The reply should consist of the line containing "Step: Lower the" and all lines after it in the listing below, reproduced exactly and nothing more.

================

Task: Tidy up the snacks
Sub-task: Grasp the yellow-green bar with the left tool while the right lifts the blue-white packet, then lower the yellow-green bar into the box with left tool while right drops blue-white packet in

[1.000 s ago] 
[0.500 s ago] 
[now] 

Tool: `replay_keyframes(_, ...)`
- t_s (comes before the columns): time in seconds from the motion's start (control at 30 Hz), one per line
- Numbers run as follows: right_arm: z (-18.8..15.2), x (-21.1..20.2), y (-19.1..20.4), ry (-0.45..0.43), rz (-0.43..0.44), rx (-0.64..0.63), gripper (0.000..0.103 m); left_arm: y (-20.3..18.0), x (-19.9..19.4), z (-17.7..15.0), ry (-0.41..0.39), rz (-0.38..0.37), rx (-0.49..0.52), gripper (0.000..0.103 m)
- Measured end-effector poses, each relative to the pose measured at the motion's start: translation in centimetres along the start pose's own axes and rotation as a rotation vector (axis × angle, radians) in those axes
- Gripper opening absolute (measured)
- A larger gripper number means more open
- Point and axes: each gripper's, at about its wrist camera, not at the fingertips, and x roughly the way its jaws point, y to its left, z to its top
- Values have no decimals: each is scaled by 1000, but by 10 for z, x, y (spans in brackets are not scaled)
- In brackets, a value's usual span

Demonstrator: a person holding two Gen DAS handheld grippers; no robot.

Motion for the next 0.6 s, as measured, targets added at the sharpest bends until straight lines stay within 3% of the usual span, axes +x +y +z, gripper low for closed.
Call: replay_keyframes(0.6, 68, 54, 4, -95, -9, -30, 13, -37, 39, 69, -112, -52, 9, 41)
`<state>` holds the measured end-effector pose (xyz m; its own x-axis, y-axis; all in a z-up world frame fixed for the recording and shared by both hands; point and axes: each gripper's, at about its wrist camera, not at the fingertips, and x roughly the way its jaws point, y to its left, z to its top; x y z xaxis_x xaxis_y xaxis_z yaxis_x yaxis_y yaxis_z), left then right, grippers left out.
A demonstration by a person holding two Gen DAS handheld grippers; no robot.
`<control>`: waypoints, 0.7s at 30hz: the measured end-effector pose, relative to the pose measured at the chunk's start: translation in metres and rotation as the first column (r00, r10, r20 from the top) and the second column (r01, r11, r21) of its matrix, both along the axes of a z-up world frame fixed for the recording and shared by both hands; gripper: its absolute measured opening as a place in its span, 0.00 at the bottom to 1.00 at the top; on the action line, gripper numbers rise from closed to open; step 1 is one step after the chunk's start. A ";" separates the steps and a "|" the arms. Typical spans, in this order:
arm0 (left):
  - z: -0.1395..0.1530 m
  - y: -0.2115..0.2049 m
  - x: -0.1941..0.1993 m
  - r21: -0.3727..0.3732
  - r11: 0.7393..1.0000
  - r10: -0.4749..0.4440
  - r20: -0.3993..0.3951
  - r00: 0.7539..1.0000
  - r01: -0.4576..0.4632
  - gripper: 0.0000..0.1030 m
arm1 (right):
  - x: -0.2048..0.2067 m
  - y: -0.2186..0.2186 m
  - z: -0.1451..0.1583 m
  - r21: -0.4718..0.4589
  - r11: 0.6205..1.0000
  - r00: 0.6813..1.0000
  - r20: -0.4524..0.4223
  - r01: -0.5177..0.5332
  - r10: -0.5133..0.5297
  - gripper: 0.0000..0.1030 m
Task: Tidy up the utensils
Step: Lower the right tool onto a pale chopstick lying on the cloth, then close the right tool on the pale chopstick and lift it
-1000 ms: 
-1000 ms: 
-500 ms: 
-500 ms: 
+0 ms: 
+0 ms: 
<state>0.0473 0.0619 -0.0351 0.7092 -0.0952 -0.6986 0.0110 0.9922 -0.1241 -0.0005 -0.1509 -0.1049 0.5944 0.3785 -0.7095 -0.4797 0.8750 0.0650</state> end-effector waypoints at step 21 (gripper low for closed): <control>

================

### Exercise result
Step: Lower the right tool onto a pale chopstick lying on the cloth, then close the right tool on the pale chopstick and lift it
-1000 ms: 
-1000 ms: 
-500 ms: 
-500 ms: 
+0 ms: 
+0 ms: 
<state>0.0473 0.0619 -0.0351 0.7092 -0.0952 -0.6986 0.0110 0.9922 -0.1241 -0.0005 -0.1509 -0.1049 0.5944 0.3785 -0.7095 -0.4797 0.8750 0.0650</state> end-effector waypoints at step 21 (gripper low for closed): <control>

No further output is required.